TRY IT: After finding the line containing "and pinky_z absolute" below, please output that line and each following one through the line containing "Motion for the", exactly as written.
§ §
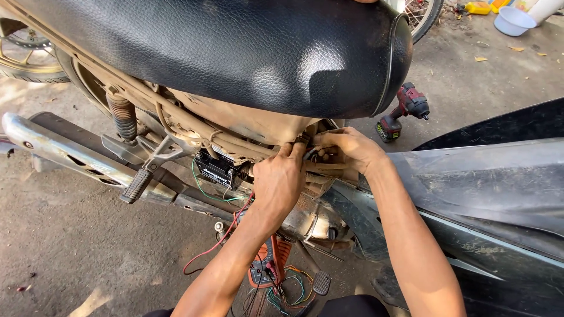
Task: Testing and repairing the electrical system of a motorcycle using a multimeter and inspecting wiring.
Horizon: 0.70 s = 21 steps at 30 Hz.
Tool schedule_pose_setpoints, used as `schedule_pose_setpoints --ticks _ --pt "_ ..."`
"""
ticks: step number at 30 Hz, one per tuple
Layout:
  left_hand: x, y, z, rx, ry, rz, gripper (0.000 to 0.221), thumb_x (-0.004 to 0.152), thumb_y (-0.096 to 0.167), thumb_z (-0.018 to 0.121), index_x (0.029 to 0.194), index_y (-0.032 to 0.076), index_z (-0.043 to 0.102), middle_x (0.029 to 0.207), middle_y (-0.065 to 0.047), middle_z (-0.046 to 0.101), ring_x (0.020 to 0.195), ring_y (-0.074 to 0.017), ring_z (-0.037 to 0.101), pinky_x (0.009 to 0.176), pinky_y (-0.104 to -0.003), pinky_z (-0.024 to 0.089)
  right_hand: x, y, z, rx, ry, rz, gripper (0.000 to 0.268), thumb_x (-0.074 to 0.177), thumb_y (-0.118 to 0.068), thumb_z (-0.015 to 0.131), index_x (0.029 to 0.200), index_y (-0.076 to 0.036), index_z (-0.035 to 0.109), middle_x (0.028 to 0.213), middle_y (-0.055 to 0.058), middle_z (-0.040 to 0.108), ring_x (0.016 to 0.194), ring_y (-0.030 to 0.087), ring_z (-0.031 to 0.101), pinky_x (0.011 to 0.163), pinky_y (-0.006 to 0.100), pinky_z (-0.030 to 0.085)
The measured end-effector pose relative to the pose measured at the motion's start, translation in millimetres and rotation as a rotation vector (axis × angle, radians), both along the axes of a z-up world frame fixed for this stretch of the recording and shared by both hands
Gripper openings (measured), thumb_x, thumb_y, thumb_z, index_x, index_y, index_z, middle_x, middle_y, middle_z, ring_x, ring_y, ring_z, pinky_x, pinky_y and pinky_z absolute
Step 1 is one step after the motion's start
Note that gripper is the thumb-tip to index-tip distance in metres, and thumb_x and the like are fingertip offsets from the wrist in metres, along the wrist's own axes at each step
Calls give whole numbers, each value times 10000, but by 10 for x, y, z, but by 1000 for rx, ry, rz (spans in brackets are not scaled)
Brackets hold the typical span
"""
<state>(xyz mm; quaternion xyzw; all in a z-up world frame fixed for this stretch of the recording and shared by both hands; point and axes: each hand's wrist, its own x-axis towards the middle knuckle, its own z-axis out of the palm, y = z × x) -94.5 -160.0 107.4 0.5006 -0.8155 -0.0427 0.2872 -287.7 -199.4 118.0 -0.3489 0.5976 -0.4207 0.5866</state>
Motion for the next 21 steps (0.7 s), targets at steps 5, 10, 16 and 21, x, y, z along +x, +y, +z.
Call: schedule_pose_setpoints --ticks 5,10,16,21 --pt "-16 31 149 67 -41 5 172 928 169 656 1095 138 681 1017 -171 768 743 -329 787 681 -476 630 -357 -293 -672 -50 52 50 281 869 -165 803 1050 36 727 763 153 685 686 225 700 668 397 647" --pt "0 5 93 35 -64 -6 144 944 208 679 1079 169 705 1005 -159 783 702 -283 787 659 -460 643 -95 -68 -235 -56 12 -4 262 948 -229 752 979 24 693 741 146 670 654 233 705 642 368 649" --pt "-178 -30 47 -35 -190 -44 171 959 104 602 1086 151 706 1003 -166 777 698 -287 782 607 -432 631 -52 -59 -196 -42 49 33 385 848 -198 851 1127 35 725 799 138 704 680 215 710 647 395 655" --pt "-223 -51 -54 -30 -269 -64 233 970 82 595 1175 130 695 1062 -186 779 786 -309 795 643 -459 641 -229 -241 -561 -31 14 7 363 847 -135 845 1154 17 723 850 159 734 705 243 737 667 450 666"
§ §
RESPONSE TO THE TASK:
Gripper openings (measured), thumb_x, thumb_y, thumb_z, index_x, index_y, index_z, middle_x, middle_y, middle_z, ring_x, ring_y, ring_z, pinky_x, pinky_y and pinky_z absolute
Step 1 is one step after the motion's start
Note that gripper is the thumb-tip to index-tip distance in metres, and thumb_x and the like are fingertip offsets from the wrist in metres, along the wrist's own axes at each step
Calls give whole numbers, each value times 10000, but by 10 for x, y, z, but by 1000 for rx, ry, rz (spans in brackets are not scaled)
Brackets hold the typical span
"""
<state>(xyz mm; quaternion xyzw; all in a z-up world frame fixed for this stretch of the recording and shared by both hands; point and axes: each hand's wrist, its own x-axis towards the middle knuckle, its own z-axis out of the palm, y = z × x) -94.5 -160.0 107.4 0.5006 -0.8155 -0.0427 0.2872 -287.7 -199.4 118.0 -0.3489 0.5976 -0.4207 0.5866</state>
Motion for the next 21 steps (0.7 s), targets at steps 5, 10, 16 and 21, x, y, z along +x, +y, +z.

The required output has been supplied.